— ASSIGNMENT —
Please return the lines from the one with "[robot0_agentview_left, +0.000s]" through the end of the listing below, word for word, with every picture left out.

— INFORMATION PROVIDED —
((

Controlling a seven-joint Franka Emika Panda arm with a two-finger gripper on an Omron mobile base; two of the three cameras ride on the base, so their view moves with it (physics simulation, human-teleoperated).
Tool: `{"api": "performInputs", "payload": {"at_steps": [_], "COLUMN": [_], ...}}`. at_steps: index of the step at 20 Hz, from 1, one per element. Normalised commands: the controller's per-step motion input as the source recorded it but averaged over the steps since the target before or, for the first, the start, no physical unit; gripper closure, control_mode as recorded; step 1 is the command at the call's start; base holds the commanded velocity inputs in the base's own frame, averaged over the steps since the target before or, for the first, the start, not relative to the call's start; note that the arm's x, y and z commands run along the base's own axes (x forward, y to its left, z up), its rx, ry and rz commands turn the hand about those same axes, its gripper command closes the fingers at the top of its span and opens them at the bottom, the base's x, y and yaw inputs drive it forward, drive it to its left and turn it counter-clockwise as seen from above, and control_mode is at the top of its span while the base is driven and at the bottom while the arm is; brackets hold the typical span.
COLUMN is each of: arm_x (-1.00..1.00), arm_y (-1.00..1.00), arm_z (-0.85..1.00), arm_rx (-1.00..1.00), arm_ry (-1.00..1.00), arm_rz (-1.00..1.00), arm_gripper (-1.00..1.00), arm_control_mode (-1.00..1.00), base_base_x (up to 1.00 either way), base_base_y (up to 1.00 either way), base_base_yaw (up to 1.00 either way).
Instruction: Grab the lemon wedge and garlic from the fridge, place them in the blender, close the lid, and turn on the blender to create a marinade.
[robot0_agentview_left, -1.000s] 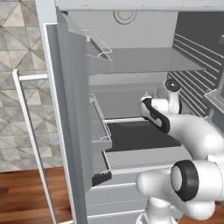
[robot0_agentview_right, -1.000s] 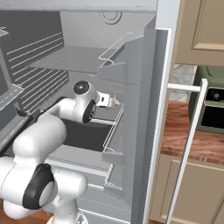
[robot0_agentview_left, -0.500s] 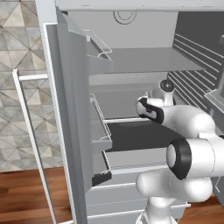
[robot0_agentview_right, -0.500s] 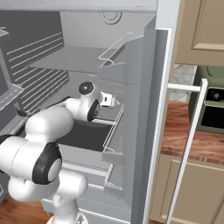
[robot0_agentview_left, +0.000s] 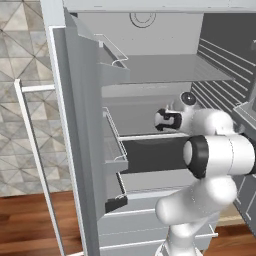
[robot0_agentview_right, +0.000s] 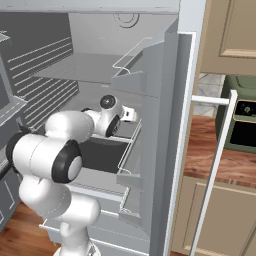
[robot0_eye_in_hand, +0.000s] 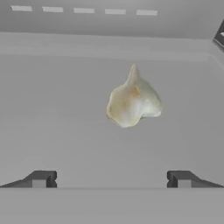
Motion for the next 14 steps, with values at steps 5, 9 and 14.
{"api": "performInputs", "payload": {"at_steps": [5, 9, 14], "arm_x": [0.43, 0.41, 0.39], "arm_y": [-0.07, -0.09, -0.07], "arm_z": [-0.03, 0.0, -0.02], "arm_rx": [0.01, 0.02, 0.02], "arm_ry": [0.0, 0.0, 0.0], "arm_rz": [0.0, 0.0, 0.0], "arm_gripper": [-1.0, -1.0, -1.0], "arm_control_mode": [-1.0, -1.0, -1.0], "base_base_x": [0.0, 0.0, 0.0], "base_base_y": [0.0, 0.0, 0.0], "base_base_yaw": [0.0, 0.0, 0.0]}}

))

— RESULT FOR THIS EXERCISE —
[robot0_agentview_left, +0.000s] 
[robot0_agentview_right, +0.000s] 
[robot0_eye_in_hand, +0.000s] 
Motion for the next 14 steps, with values at steps 5, 9 and 14.
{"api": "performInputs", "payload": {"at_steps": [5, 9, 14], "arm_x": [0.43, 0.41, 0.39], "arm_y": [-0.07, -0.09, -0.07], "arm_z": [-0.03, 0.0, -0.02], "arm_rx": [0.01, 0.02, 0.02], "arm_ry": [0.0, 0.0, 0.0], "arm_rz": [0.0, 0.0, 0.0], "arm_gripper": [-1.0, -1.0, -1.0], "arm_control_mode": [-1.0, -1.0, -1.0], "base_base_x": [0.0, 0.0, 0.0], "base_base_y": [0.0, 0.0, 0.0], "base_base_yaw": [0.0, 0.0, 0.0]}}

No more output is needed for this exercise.